- WHAT TO PRODUCE:
Word for word, please restate the lines from the beginning of the data through the line in which "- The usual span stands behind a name" appears.

- SUPPLIED DATA:

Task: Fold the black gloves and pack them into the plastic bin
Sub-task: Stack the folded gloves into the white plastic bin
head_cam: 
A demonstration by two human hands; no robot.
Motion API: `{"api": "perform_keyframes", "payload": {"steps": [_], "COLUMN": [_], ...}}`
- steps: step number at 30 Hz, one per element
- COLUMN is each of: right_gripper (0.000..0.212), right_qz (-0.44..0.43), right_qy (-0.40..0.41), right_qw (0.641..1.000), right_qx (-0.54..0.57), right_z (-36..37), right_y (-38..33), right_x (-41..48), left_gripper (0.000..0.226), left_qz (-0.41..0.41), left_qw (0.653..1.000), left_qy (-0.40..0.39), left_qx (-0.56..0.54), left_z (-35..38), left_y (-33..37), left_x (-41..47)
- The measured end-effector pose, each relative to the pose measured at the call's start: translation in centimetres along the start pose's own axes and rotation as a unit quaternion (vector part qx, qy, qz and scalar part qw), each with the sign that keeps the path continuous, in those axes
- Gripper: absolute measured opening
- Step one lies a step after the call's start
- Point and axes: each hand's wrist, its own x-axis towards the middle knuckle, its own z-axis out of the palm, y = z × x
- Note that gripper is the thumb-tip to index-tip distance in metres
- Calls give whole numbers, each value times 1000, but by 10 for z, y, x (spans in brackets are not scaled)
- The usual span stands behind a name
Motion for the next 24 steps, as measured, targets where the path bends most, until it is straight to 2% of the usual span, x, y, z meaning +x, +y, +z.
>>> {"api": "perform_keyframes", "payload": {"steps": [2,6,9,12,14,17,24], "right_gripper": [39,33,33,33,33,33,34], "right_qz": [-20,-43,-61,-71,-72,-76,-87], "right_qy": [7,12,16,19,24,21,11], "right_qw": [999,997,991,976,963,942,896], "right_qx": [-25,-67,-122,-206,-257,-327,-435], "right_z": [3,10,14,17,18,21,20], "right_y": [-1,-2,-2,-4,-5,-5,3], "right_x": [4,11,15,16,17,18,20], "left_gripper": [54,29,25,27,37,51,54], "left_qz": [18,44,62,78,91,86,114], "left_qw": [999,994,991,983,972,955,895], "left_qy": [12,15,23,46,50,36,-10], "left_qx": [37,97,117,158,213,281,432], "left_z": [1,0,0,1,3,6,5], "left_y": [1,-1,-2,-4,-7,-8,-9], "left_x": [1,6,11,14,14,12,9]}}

- RESULT OF THIS EXERCISE:
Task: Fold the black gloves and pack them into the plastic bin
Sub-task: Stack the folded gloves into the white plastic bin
head_cam: 
A demonstration by two human hands; no robot.
Motion API: `{"api": "perform_keyframes", "payload": {"steps": [_], "COLUMN": [_], ...}}`
- steps: step number at 30 Hz, one per element
- COLUMN is each of: right_gripper (0.000..0.212), right_qz (-0.44..0.43), right_qy (-0.40..0.41), right_qw (0.641..1.000), right_qx (-0.54..0.57), right_z (-36..37), right_y (-38..33), right_x (-41..48), left_gripper (0.000..0.226), left_qz (-0.41..0.41), left_qw (0.653..1.000), left_qy (-0.40..0.39), left_qx (-0.56..0.54), left_z (-35..38), left_y (-33..37), left_x (-41..47)
- The measured end-effector pose, each relative to the pose measured at the call's start: translation in centimetres along the start pose's own axes and rotation as a unit quaternion (vector part qx, qy, qz and scalar part qw), each with the sign that keeps the path continuous, in those axes
- Gripper: absolute measured opening
- Step one lies a step after the call's start
- Point and axes: each hand's wrist, its own x-axis towards the middle knuckle, its own z-axis out of the palm, y = z × x
- Note that gripper is the thumb-tip to index-tip distance in metres
- Calls give whole numbers, each value times 1000, but by 10 for z, y, x (spans in brackets are not scaled)
- The usual span stands behind a name

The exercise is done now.